▸ Work order: Return the data given below exactly as it appears.

-------- Dataset content --------

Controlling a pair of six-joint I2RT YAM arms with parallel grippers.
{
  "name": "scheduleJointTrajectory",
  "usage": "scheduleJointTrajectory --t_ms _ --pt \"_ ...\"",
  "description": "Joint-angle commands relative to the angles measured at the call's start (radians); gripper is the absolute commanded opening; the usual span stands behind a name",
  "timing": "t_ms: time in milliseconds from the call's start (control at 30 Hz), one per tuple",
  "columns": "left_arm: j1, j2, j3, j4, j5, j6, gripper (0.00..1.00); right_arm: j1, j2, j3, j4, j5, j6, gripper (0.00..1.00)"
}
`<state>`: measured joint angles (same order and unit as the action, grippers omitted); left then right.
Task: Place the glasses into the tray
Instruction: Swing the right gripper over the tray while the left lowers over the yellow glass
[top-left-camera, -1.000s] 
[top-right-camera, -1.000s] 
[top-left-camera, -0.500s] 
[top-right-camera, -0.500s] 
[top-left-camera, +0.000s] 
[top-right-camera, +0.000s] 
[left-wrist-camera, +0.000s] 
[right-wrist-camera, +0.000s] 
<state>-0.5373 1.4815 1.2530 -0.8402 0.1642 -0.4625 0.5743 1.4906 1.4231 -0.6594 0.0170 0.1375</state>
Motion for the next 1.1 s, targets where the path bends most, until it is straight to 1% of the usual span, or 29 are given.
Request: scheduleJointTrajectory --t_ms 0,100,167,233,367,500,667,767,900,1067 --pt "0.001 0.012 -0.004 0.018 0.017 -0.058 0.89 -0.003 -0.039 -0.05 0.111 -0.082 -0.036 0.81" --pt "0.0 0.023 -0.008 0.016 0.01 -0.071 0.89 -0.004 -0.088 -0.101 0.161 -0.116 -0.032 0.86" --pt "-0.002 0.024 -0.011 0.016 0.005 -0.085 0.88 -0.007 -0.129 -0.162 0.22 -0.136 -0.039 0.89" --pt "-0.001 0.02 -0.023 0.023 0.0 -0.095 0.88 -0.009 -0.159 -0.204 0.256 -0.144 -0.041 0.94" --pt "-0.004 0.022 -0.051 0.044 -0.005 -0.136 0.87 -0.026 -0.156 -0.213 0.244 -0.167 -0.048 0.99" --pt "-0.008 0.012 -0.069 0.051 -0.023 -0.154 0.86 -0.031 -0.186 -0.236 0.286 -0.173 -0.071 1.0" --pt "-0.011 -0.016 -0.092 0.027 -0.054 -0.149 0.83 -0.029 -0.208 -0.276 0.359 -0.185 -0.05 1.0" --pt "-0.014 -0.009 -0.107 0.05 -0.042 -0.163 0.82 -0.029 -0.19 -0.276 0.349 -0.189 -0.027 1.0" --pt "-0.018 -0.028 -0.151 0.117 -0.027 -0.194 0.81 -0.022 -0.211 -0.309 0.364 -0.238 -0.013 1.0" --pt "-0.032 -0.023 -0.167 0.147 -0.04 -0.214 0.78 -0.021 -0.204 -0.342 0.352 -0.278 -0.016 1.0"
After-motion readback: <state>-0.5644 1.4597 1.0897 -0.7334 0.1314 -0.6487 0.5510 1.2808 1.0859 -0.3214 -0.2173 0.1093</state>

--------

▸ Exercise result:
Controlling a pair of six-joint I2RT YAM arms with parallel grippers.
{
  "name": "scheduleJointTrajectory",
  "usage": "scheduleJointTrajectory --t_ms _ --pt \"_ ...\"",
  "description": "Joint-angle commands relative to the angles measured at the call's start (radians); gripper is the absolute commanded opening; the usual span stands behind a name",
  "timing": "t_ms: time in milliseconds from the call's start (control at 30 Hz), one per tuple",
  "columns": "left_arm: j1, j2, j3, j4, j5, j6, gripper (0.00..1.00); right_arm: j1, j2, j3, j4, j5, j6, gripper (0.00..1.00)"
}
`<state>`: measured joint angles (same order and unit as the action, grippers omitted); left then right.
Task: Place the glasses into the tray
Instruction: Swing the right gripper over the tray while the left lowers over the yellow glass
[top-left-camera, -1.000s] 
[top-right-camera, -1.000s] 
[top-left-camera, -0.500s] 
[top-right-camera, -0.500s] 
[top-left-camera, +0.000s] 
[top-right-camera, +0.000s] 
[left-wrist-camera, +0.000s] 
[right-wrist-camera, +0.000s] 
<state>-0.5373 1.4815 1.2530 -0.8402 0.1642 -0.4625 0.5743 1.4906 1.4231 -0.6594 0.0170 0.1375</state>
Motion for the next 1.1 s, targets where the path bends most, until it is straight to 1% of the usual span, or 29 are given.
Request: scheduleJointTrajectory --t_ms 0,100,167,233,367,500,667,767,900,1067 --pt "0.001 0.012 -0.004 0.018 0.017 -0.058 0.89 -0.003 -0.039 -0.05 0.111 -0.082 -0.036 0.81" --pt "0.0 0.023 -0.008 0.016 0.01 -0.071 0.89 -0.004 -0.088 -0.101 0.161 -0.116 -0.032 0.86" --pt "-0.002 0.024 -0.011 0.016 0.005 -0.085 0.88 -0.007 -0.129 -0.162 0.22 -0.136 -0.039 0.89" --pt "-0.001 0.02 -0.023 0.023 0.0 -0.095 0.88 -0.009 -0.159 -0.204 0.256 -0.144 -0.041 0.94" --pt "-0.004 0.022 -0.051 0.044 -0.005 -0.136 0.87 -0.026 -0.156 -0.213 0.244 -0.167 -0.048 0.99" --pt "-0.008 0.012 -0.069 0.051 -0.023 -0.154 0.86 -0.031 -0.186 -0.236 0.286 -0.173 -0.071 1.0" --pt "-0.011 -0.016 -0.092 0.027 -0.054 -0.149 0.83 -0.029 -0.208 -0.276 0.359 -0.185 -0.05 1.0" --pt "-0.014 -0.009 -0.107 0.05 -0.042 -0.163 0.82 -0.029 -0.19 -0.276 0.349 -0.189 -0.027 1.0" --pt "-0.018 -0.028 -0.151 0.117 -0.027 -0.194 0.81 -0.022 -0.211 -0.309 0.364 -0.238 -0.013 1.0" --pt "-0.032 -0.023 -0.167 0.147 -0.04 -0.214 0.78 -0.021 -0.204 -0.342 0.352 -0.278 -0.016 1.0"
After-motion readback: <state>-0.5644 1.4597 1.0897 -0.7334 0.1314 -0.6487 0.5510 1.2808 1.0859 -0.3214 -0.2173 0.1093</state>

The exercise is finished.